Le pessimisme, cette qualité toute française

À propos du point de vue développé dans l’article « Le pessimisme français face à ses contradictions »

— Le pessimisme des Français

1. Les Français et le pessimisme… vaste sujet. Sommes-nous pessimistes ? Il semble que oui. Est-ce cependant un défaut ? Je ne le crois pas. Cet article — intéressant au demeurant, sans quoi je ne l’aurais pas commenté — se propose de mettre en lumière les contradictions du pessimisme français. Il montre que nos indicateurs économiques sont bons (ou du moins pas mauvais) comparés à ceux de nos voisins européens. Disant cela, le propos porte à penser que notre pessimisme n’a pas grand fondement. En somme, le défaitisme, l’insatisfaction, voire l’anxiété ne seraient que de simples habitudes culturelles. Il est bien connu que le Français est râleur et qu’il préfère voir le verre à moitié vide…

— L’inanité des comparaisons

2. Or cette analyse repose sur des critères devenus obsolètes : le revenu disponible ou revenu médian, le taux de chômage ou taux de pauvreté, etc. Ce sont là les indicateurs d’un ancien monde, d’un monde qui ne reconnaît ni le péril écologique, ni la violence symbolique, qui ne tient pas compte du harcèlement, des abus, des discriminations, de la pollution. Pour que l’exercice soit (plus) probant, il faudrait songer à diversifier les critères pour intégrer des préoccupations plus actuelles.

3. Mais au-delà du choix des critères, c’est le fait même que l’analyse porte sur la comparaison, voire la concurrence entre États qui est gênant. Sans doute ne sommes-nous pas si mal lotis par rapport à nos voisins. Mais la vie chez nos voisins est-elle si idyllique, si formidable ? Quel pays, d’Europe ou d’ailleurs, peut se targuer d’avoir trouvé le modèle de société qui résout des impératifs contradictoires, qui réconcilie liberté et sécurité, développement durable et prospérité économique, partage des richesses et initiative individuelle ?

4. Je n’ai jamais porté un grand crédit à la comparaison. Se comparer aux autres, c’est chercher à se rassurer dans un monde devenu médiocre et sans exigence. C’est aussi occulter le manque de créativité de nos gouvernants. Car la créativité n’est pas dans la comparaison, elle avance sur son propre chemin. Et, ayant été donnée au monde, une idée nouvelle peut inspirer, essaimer, être reprise.

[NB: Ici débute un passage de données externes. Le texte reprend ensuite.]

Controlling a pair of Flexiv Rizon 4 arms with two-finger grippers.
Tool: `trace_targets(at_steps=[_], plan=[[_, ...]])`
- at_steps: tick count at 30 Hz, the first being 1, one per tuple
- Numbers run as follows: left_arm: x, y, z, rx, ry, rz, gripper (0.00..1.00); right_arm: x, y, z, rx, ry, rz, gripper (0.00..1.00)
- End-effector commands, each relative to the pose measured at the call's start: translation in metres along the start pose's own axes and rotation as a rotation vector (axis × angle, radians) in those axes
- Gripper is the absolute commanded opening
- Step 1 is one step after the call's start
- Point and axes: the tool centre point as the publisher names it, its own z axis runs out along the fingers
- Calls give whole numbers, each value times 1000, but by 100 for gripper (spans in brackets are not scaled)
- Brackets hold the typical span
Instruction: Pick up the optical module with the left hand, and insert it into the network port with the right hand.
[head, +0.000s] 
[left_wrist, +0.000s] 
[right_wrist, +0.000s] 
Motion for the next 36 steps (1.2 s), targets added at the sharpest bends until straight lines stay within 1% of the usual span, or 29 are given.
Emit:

— L’idéalisme à la française

5. Tout cela nous conduit à l’idéalisme des Français. L’idéalisme qui est le revers de ce pessimisme. L’idéalisme qui, pour le coup, est une qualité très française. Ce qui nous différencie des autres peuples, c’est cette capacité à faire la différence entre ce qui est et ce qui devrait être. Or, au vu des objectifs qu’il se donne (développement durable, plein-emploi, logement décent, sécurité, justice) et des moyens dont il dispose (institutions, technologies, statistiques, connaissances), ce monde n’est pas ce qu’il devrait être. Si les Français sont mécontents, c’est peut-être qu’ils ont de bonnes raisons de l’être. J’ose croire que c’est là le vrai sens du pessimisme français.

« Plus méfiants que jamais à l’égard de leurs leaders, [les Français] se mettent de plus en plus en retrait de la sphère publique mais restent capables de se rassembler par millions dans les rues de toute la France pour réaffirmer les valeurs républicaines. Vue sous cet angle, la défiance qui s’empare des Français aujourd’hui exprime leur rébellion contre un monde qui leur semble de plus en plus chaotique et dominé par le mercantilisme anglo-américain. Une chose est certaine, cependant : alors qu’ils s’apprêtent à relever les défis du XXIe siècle, les Français continueront à peindre la condition humaine avec élégance et sophistication et demeureront le plus intellectuel de tous les peuples. »1Sudhir Hazareesingh, Ce pays qui aime les idées, histoire d’une passion française, 2015, Paris, éd. Flammarion [2017], Postface.